> INSTRUCTIONS TO FOLLOW
Transcribe exactly the line that contains "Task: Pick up" and all lines following it to the end of the material below; omit everything else.

SUPPLIED INFORMATION Start Marker

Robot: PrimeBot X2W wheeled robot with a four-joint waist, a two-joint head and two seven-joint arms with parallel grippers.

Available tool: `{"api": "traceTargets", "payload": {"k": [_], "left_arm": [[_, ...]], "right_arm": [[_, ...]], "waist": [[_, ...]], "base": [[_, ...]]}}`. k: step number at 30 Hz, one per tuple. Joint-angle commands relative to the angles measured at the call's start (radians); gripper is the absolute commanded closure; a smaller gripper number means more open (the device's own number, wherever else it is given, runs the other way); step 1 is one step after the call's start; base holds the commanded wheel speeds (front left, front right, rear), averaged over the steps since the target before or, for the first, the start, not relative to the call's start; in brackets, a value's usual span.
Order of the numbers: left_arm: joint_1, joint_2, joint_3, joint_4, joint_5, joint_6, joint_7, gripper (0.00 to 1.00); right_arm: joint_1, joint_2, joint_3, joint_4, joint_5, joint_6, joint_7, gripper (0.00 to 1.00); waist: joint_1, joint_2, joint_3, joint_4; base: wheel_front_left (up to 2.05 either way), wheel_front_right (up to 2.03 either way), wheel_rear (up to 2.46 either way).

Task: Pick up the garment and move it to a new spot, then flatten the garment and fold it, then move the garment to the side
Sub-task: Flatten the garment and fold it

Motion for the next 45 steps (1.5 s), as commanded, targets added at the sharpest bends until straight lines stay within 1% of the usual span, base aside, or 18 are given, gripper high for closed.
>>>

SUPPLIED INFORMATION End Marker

> YOUR RESPONSE
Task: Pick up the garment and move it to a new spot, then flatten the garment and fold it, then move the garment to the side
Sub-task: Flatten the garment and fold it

Motion for the next 45 steps (1.5 s), as commanded, targets added at the sharpest bends until straight lines stay within 1% of the usual span, base aside, or 18 are given, gripper high for closed.
>>>

This output has been written out in full.